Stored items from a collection

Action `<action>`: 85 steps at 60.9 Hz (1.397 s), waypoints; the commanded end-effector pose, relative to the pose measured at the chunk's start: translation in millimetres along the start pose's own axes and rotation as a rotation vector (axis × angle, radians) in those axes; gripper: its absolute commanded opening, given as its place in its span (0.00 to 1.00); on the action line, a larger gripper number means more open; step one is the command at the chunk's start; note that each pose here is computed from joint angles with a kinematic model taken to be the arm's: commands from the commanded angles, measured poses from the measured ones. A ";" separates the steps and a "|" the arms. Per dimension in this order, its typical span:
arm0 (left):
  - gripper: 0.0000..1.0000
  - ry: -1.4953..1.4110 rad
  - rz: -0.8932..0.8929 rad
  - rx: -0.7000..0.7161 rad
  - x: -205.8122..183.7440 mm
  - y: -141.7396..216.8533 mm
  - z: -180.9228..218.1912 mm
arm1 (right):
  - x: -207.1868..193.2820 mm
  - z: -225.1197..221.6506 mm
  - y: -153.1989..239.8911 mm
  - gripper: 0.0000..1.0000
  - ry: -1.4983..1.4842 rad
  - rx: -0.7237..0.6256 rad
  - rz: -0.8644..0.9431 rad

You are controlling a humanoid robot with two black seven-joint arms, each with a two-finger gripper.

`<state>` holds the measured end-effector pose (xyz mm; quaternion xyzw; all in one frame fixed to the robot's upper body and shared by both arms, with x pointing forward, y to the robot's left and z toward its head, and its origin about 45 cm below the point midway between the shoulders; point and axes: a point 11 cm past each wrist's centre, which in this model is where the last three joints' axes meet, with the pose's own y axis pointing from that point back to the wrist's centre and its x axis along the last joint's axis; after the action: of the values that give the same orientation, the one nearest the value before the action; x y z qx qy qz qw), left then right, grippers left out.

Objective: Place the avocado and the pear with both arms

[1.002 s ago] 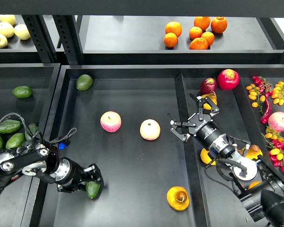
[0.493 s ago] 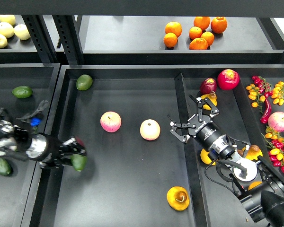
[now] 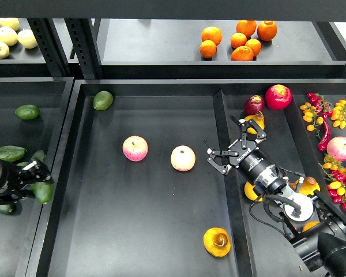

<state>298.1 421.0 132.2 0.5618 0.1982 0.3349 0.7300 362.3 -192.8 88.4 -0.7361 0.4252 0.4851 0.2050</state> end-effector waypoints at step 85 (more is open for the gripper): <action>0.39 0.269 0.143 0.173 50.9 14.0 -100.7 | 1.4 2.2 1.6 0.99 -0.001 -0.005 0.003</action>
<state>263.7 522.6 121.0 0.5837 0.2791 0.4331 0.6275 360.1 -192.8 86.2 -0.7352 0.4258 0.4868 0.2032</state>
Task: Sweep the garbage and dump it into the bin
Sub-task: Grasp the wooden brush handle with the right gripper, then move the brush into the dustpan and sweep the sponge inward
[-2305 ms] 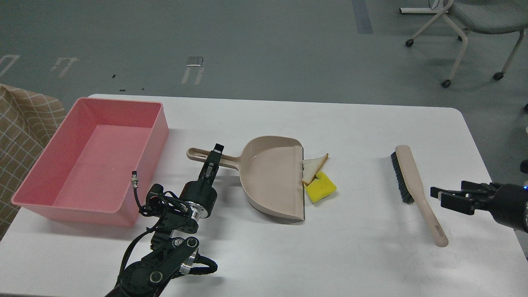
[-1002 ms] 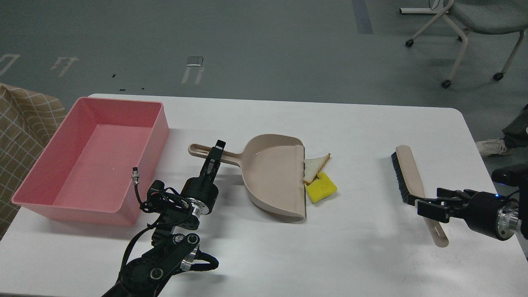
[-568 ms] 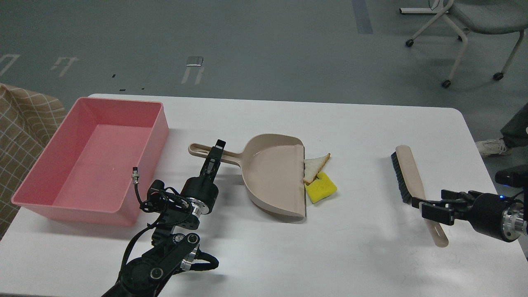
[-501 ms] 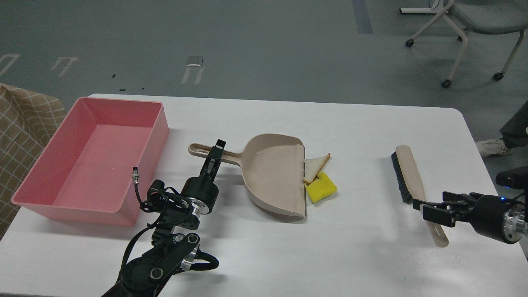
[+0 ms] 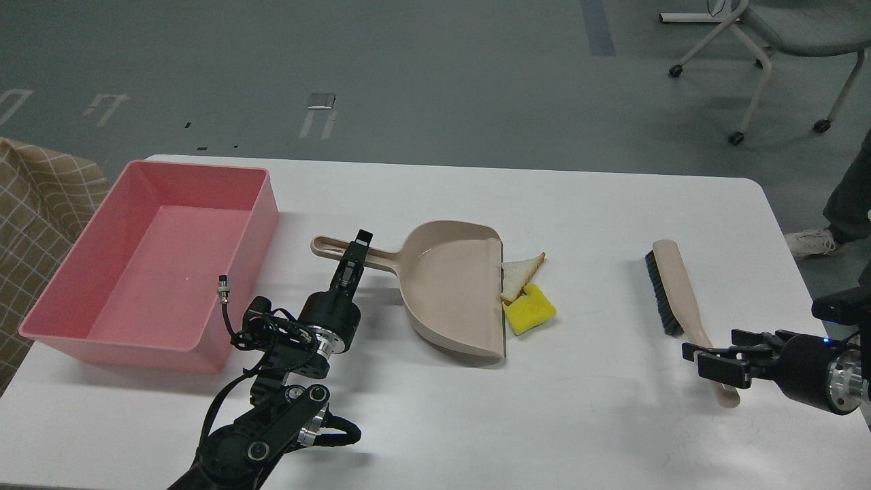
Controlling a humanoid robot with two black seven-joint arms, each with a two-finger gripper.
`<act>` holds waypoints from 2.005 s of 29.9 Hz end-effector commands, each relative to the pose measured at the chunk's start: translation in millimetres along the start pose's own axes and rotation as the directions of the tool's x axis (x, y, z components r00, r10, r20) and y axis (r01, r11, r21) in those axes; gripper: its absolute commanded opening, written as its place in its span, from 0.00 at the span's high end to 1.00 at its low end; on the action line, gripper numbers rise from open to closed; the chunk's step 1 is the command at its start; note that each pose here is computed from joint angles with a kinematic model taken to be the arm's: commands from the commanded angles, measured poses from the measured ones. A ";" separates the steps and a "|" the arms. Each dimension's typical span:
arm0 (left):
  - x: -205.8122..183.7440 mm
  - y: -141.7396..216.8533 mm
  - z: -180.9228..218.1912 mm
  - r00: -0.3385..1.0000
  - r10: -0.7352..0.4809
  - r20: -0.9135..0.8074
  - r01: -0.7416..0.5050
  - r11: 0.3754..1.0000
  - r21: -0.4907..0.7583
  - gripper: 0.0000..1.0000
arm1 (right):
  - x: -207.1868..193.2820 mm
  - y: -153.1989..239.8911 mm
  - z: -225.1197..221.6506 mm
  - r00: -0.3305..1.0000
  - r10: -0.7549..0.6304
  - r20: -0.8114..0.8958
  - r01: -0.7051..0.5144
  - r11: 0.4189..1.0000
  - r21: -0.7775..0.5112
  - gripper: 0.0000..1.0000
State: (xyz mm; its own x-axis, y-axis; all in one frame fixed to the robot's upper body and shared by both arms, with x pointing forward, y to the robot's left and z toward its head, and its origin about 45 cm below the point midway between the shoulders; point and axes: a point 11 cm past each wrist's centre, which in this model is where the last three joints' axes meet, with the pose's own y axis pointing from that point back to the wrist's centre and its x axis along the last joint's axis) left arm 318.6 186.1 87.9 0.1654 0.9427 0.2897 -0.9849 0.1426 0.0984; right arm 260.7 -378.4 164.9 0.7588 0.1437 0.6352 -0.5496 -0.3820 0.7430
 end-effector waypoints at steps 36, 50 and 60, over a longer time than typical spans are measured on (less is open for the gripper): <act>-0.6 3.3 -2.0 1.000 0.001 -0.001 -0.001 1.000 0.004 0.79 | -4.0 -10.5 -2.2 1.000 -0.011 -0.007 0.011 0.998 -0.056 0.58; -0.8 3.5 -1.4 1.000 0.001 0.000 -0.001 1.000 0.004 0.78 | 0.2 -9.4 -14.5 1.000 0.001 -0.023 -0.002 1.000 -0.023 0.88; -1.1 3.2 -1.0 1.000 0.001 -0.001 0.000 1.000 0.003 0.78 | 4.4 -10.0 -13.2 1.000 0.019 -0.010 -0.019 0.999 -0.027 0.95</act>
State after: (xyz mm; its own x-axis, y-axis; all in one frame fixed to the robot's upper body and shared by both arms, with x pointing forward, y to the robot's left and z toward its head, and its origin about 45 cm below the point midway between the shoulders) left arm 315.4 185.8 87.2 0.1651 0.9426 0.2901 -0.9848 0.1415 0.1006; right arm 263.3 -361.6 163.1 0.7447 0.1536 0.6495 -0.5701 -0.3596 0.7387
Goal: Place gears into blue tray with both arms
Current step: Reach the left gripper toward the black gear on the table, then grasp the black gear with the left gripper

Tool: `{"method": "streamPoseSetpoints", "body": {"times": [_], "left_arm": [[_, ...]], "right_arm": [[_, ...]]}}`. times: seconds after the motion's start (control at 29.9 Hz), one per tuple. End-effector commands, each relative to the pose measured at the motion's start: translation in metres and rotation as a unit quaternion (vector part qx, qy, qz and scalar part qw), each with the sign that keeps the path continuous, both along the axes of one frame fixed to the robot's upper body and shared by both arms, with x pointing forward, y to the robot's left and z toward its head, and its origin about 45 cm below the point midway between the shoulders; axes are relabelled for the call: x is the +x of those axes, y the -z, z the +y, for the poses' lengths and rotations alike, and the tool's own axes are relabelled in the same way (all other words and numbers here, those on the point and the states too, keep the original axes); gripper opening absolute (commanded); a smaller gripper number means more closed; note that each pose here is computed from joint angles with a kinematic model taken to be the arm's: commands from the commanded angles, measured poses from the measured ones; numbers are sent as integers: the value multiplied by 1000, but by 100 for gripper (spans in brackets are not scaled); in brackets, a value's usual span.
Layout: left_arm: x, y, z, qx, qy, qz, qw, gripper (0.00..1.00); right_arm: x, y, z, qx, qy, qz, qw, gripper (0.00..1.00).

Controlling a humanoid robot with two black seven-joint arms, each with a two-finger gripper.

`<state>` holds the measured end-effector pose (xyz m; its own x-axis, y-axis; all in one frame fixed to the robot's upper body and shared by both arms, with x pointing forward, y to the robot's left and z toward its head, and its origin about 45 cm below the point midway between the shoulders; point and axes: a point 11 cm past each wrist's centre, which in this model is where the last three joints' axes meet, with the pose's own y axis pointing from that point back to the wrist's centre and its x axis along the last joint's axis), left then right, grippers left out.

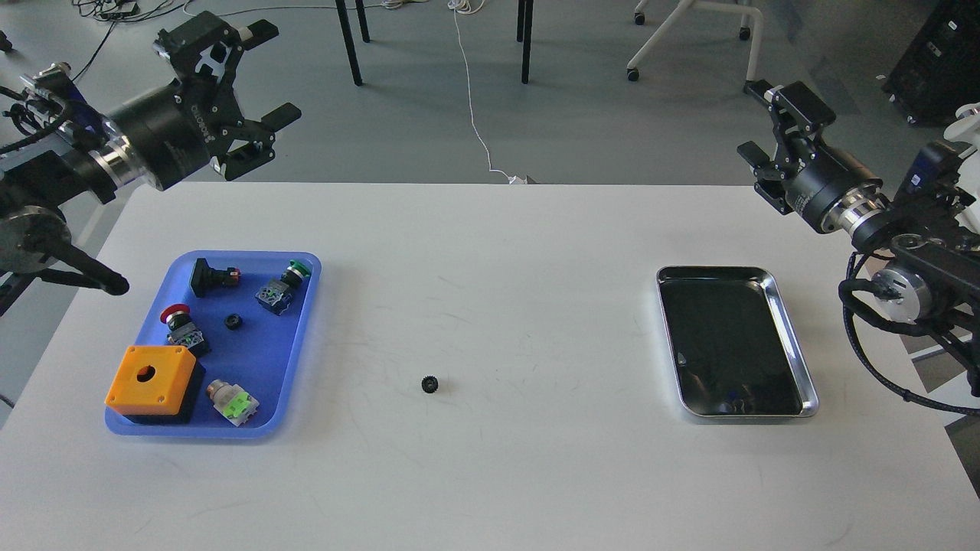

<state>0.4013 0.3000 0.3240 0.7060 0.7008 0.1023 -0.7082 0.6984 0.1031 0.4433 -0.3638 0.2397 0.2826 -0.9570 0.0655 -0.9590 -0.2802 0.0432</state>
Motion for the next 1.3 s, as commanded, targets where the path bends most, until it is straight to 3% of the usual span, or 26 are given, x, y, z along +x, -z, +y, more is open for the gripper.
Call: {"method": "streamPoseSetpoints", "body": {"times": [0.0, 0.13, 0.33, 0.5, 0.7, 0.74, 0.8, 1.0, 1.27], "left_arm": [[-35, 14, -36, 93, 76, -31, 992, 98], [-62, 38, -63, 208, 151, -86, 962, 98], [-77, 65, -93, 278, 225, -164, 919, 98], [-88, 94, -122, 377, 283, -242, 848, 98], [-89, 96, -123, 383, 284, -248, 843, 98], [-115, 163, -121, 479, 306, -356, 741, 98], [-117, 182, -118, 493, 308, -380, 719, 96], [-115, 210, -125, 488, 293, -383, 728, 92], [-111, 218, -115, 502, 291, -370, 726, 85]], "right_arm": [[-11, 10, -24, 124, 49, 13, 991, 98], [-20, 15, -44, 233, 95, 6, 968, 98], [-39, 19, -69, 356, 121, -28, 926, 98], [-48, 29, -68, 395, 119, -36, 910, 98], [-48, 29, -68, 395, 119, -36, 910, 98], [-53, 33, -69, 398, 115, -33, 909, 98], [-55, 36, -69, 398, 117, -30, 909, 98], [-57, 39, -68, 400, 116, -27, 909, 98], [-56, 38, -68, 401, 117, -28, 908, 98]]}}
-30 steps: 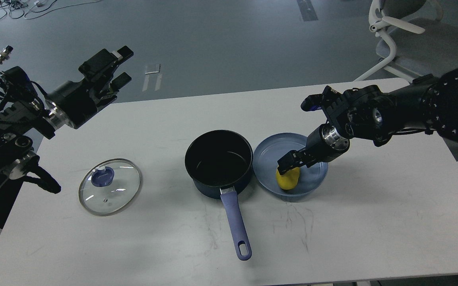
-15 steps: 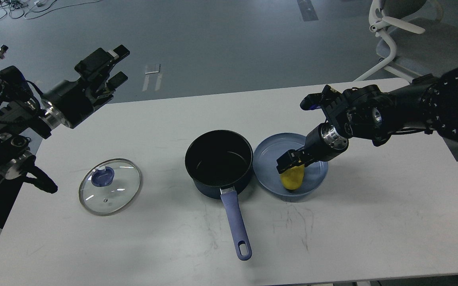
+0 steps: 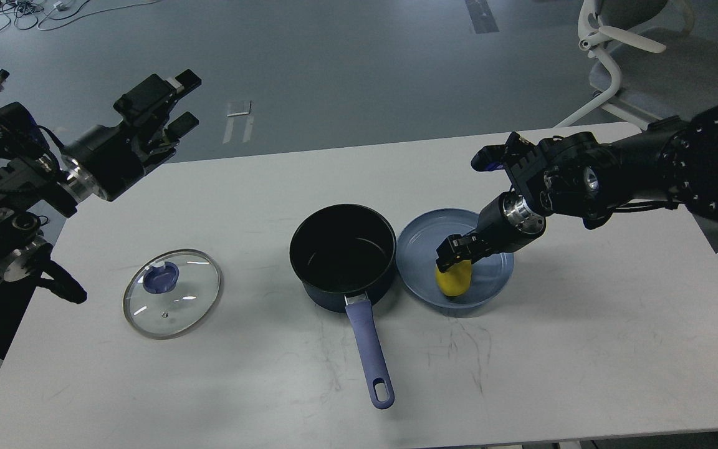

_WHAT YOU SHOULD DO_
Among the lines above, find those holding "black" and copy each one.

_EXERCISE RESULT_
You are controlling a humanoid robot with two black seven-joint arms, each with a two-finger gripper.
Controlling a humanoid robot with two black seven-joint arms, each with a two-finger gripper.
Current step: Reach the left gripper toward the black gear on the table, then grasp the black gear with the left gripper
Controlling a humanoid robot with two black seven-joint arms, each with a two-finger gripper.

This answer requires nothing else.